Maxeler Technologies
HPCwire

Since 1986 - Covering the Fastest Computers
in the World and the People Who Run Them

Language Flags

Visit additional Tabor Communication Publications

Datanami
Digital Manufacturing Report
HPC in the Cloud

Blog: From the Editor

From the Editor | Main Blog Index

RoCE: An Ethernet-InfiniBand Love Story


To go along with the low-latency theme of this week's High Performance Computing Linux Financial Markets confab in New York City, the InfiniBand Trade Association (IBTA) announced the release of the RDMA over Converged Ethernet standard that brings InfiniBand-like performance and efficiency into the Ethernet realm.

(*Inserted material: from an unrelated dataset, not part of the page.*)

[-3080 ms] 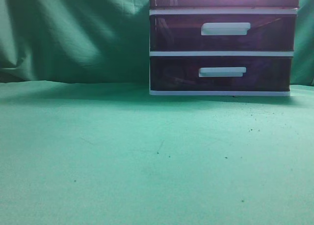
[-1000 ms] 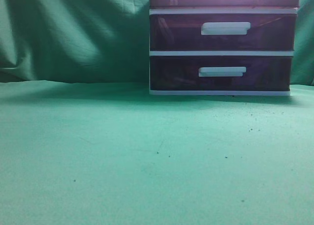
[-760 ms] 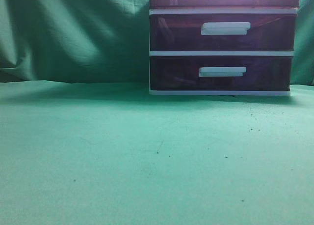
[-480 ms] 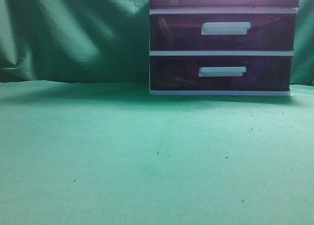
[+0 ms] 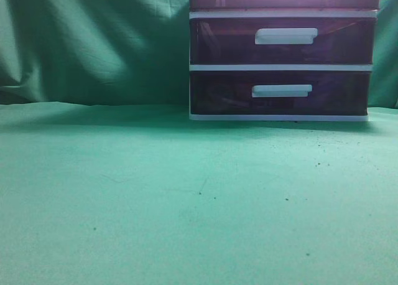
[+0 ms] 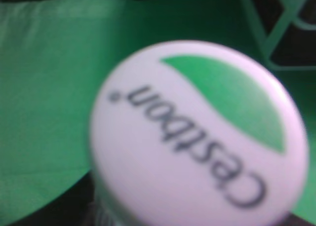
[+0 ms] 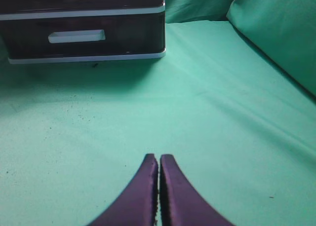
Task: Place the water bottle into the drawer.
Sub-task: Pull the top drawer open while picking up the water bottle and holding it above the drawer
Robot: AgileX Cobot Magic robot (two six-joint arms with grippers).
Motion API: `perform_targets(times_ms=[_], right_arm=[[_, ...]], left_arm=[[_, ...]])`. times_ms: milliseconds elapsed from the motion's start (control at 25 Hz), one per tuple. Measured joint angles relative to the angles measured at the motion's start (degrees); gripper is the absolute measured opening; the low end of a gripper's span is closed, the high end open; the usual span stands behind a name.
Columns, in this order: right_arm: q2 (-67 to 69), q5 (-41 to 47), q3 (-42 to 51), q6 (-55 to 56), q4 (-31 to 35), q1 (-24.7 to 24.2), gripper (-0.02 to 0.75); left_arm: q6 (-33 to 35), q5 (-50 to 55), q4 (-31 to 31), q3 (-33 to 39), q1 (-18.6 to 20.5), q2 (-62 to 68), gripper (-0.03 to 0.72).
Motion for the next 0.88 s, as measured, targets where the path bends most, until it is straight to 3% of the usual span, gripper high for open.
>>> perform_targets(times_ms=[120,200,440,640,880], right_arm=[[0.00,-1.54,0.00,0.00,-0.24,0.00,0.000],[0.00,-7.11,0.16,0.63,-0.12,0.00,0.000],[0.00,-35.87,0.26,1.50,-0.03,0.00,0.000],[1.98,-24.12,-9.19,-4.13,-0.03,0.00,0.000],[19.34,-5.45,-25.96,-12.43,-0.03,0.00,0.000]], left_arm=[[0.95,6.93,0.00,-4.88,-4.60,-5.43,0.295],[2.12,9.88,0.00,-7.11,-7.60,-8.92,0.295],[2.94,16.76,-0.87,-8.71,-13.57,-17.40,0.295],[2.97,21.12,-1.42,-8.71,-15.91,-19.77,0.295],[2.97,22.61,-1.42,-8.71,-15.91,-19.77,0.295]])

Abbreviated RoCE (and pronounced "Rocky"), the new standard allows the RDMA guts of InfiniBand to run over Ethernet. Basically the IBTA has taken the InfiniBand stack, left the IB transport and network layers intact, and swapped the IB link layer for Ethernet. Or as OpenFabrics Alliance Executive Director Bill Boas put it: "The only change here is that the verbs in the InfiniBand standard have been implemented over Ethernet."

This is a much simpler solution than iWARP (Internet Wide Area RDMA Protocol), which also uses RDMA, but incorporates TCP/IP into the stack. In a sense, iWARP tried to unify InfiniBand and IP, but that model has garnered limited appeal. Supporting the TCP/IP stack meant latency could only get into the 10 microsecond range. Freed of that extra processing burden, RoCE latency can approach 1-3 microsecond territory. And it can be implemented more cheaply and with less power consumption. Yes, IP support is missing, but in a closed cluster environment, you would normally just use a gateway node to talk to the outside world.

In general, RoCE is aimed at users of clustered computing setups who might otherwise have opted for InfiniBand because of its speed and agility, but who are already married to Ethernet -- either to maintain compatibility with existing storage networks and compute infrastructure or because their local datacenter already has a big investment in Ethernet technology, expertise and management tools. Mellanox has been talking about this technology for a year or so, under the moniker low-latency Ethernet.

"Essentially what you're able to do now is run close to InfiniBand-like latency over 10 Gigabit Ethernet," says Brian Sparks, IBTA marketing working group co-chair and director of marketing communications at Mellanox . "But you don't have the InfiniBand barrier and the learning curve that goes with that."

RoCE isn't quite InfiniBand-strength, though. QDR IB nets 32 Gbps and sub-microsecond latencies, while RoCE is currently limited to 10 Gig and latencies closer to single-digit microseconds. For most apps, though, 10 Gig is plenty of bandwidth (and there's a clean path to 40 and 100 Gig when Ethernet catches up). The real hurt is on the latency side.

Financial services, database warehousing, cloud computing and related virtualization apps are all potential targets of this technology. One of the tastiest low-hanging fruits for RoCE is high frequency trading (HFT), an Ethernet-based application that is all about latency. HFT is a highly lucrative class of algorithmic trading that relies far more on network performance than compute muscle. The object of the game is to turn reams of market data coming in from Ethernet-based ticker feeds into split-second arbitrage opportunities. One person I recently spoke with characterized it as "picking up a nickel in front of a freight train." RoCE seems tailor-made for this type of application.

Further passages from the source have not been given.